++++ Data provided ++++

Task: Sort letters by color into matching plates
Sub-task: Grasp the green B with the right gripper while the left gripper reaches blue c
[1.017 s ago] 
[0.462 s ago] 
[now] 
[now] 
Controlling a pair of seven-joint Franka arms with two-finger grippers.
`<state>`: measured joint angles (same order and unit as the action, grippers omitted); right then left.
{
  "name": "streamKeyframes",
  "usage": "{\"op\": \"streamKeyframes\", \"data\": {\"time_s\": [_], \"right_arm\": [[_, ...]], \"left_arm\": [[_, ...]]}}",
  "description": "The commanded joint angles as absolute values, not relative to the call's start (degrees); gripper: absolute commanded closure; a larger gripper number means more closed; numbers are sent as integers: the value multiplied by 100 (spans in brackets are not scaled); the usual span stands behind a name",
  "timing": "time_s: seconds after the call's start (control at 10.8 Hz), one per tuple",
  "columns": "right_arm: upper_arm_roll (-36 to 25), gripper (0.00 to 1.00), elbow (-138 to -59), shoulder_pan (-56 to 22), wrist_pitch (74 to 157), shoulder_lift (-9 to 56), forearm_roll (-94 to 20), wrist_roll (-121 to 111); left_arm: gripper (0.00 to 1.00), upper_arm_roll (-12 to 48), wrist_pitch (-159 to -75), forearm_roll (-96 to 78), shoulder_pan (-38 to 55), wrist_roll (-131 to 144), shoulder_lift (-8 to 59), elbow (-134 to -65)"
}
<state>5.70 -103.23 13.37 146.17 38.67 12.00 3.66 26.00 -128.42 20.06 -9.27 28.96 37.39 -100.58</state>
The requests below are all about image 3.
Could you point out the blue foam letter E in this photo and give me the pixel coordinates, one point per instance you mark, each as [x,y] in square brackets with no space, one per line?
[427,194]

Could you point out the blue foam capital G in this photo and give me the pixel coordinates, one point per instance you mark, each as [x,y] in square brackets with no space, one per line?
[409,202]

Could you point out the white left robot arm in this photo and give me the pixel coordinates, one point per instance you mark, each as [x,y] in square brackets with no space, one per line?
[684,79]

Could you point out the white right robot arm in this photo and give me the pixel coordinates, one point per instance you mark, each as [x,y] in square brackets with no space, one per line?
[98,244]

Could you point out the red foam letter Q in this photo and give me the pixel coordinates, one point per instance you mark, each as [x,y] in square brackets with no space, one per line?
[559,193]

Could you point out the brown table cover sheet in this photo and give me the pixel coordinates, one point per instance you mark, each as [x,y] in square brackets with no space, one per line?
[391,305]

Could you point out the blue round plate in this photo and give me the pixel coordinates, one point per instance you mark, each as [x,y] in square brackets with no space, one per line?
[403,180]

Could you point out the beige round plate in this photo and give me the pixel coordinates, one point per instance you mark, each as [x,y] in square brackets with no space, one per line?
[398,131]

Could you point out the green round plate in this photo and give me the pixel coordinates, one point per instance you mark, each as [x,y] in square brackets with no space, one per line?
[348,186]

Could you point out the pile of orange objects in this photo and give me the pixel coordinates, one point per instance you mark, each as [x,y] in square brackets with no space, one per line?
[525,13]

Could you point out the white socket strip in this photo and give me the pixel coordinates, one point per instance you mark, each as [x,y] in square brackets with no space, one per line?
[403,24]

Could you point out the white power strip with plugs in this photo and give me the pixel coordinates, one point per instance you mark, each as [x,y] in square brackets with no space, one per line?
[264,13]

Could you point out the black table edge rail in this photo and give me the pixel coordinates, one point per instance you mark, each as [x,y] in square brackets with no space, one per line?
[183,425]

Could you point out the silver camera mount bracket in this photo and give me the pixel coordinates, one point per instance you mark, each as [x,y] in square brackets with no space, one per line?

++++

Task to carry out: Write out the records. Leave nothing out and change nothing.

Written answer:
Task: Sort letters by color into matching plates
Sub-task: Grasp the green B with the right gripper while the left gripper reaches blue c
[1.017 s ago] 
[0.462 s ago] 
[now] 
[now] 
Controlling a pair of seven-joint Franka arms with two-finger grippers.
`<state>`: measured joint angles (same order and unit as the action, grippers omitted); right then left.
{
  "name": "streamKeyframes",
  "usage": "{\"op\": \"streamKeyframes\", \"data\": {\"time_s\": [_], \"right_arm\": [[_, ...]], \"left_arm\": [[_, ...]]}}",
  "description": "The commanded joint angles as absolute values, not relative to the call's start (degrees); gripper: absolute commanded closure; a larger gripper number means more closed; numbers are sent as integers: the value multiplied by 100 (spans in brackets are not scaled); the usual span stands behind a name",
  "timing": "time_s: seconds after the call's start (control at 10.8 Hz), one per tuple",
  "columns": "right_arm: upper_arm_roll (-36 to 25), gripper (0.00 to 1.00), elbow (-138 to -59), shoulder_pan (-56 to 22), wrist_pitch (74 to 157), shoulder_lift (-9 to 56), forearm_roll (-94 to 20), wrist_roll (-121 to 111); left_arm: gripper (0.00 to 1.00), upper_arm_roll (-12 to 48), wrist_pitch (-159 to -75), forearm_roll (-96 to 78), shoulder_pan (-38 to 55), wrist_roll (-131 to 144), shoulder_lift (-8 to 59), elbow (-134 to -65)"
}
<state>5.70 -103.23 13.37 146.17 38.67 12.00 3.66 26.00 -128.42 20.06 -9.27 28.96 37.39 -100.58</state>
The requests below are all about image 3.
Could you point out the blue foam letter E in this photo and give me the pixel coordinates, one point per instance you mark, each as [x,y] in square brackets with no space, one per line?
[427,194]

Could you point out the blue foam capital G in this photo and give me the pixel coordinates, one point per instance you mark, each as [x,y] in square brackets with no space, one per line?
[409,202]

Could you point out the white left robot arm in this photo and give me the pixel coordinates, one point per instance you mark, each as [x,y] in square brackets with no space, one per line?
[684,79]

Could you point out the white right robot arm in this photo and give me the pixel coordinates, one point per instance you mark, each as [x,y] in square brackets with no space, one per line?
[98,244]

Could you point out the red foam letter Q in this photo and give me the pixel coordinates, one point per instance you mark, each as [x,y] in square brackets with no space, one per line?
[559,193]

Could you point out the brown table cover sheet in this photo and give me the pixel coordinates, one point per instance you mark, each as [x,y] in square brackets with no space, one per line?
[391,305]

Could you point out the blue round plate in this photo and give me the pixel coordinates, one point per instance you mark, each as [x,y] in square brackets with no space, one per line?
[403,180]

Could you point out the beige round plate in this photo and give me the pixel coordinates, one point per instance you mark, each as [x,y] in square brackets with no space, one per line?
[398,131]

Could you point out the green round plate in this photo and give me the pixel coordinates, one point per instance you mark, each as [x,y] in square brackets with no space, one per line?
[348,186]

Could you point out the pile of orange objects in this photo and give me the pixel coordinates, one point per instance you mark, each as [x,y] in square brackets with no space, one per line?
[525,13]

Could you point out the white socket strip in this photo and give me the pixel coordinates, one point per instance you mark, each as [x,y] in square brackets with no space, one per line?
[403,24]

Could you point out the white power strip with plugs in this photo and give me the pixel coordinates, one point per instance you mark, each as [x,y] in square brackets with no space, one per line?
[264,13]

Could you point out the black table edge rail in this photo and give me the pixel coordinates, one point per instance you mark, each as [x,y] in square brackets with no space, one per line?
[183,425]

Could you point out the silver camera mount bracket in this photo and give me the pixel coordinates, one point per instance you mark, each as [x,y] in square brackets with no space, one per line?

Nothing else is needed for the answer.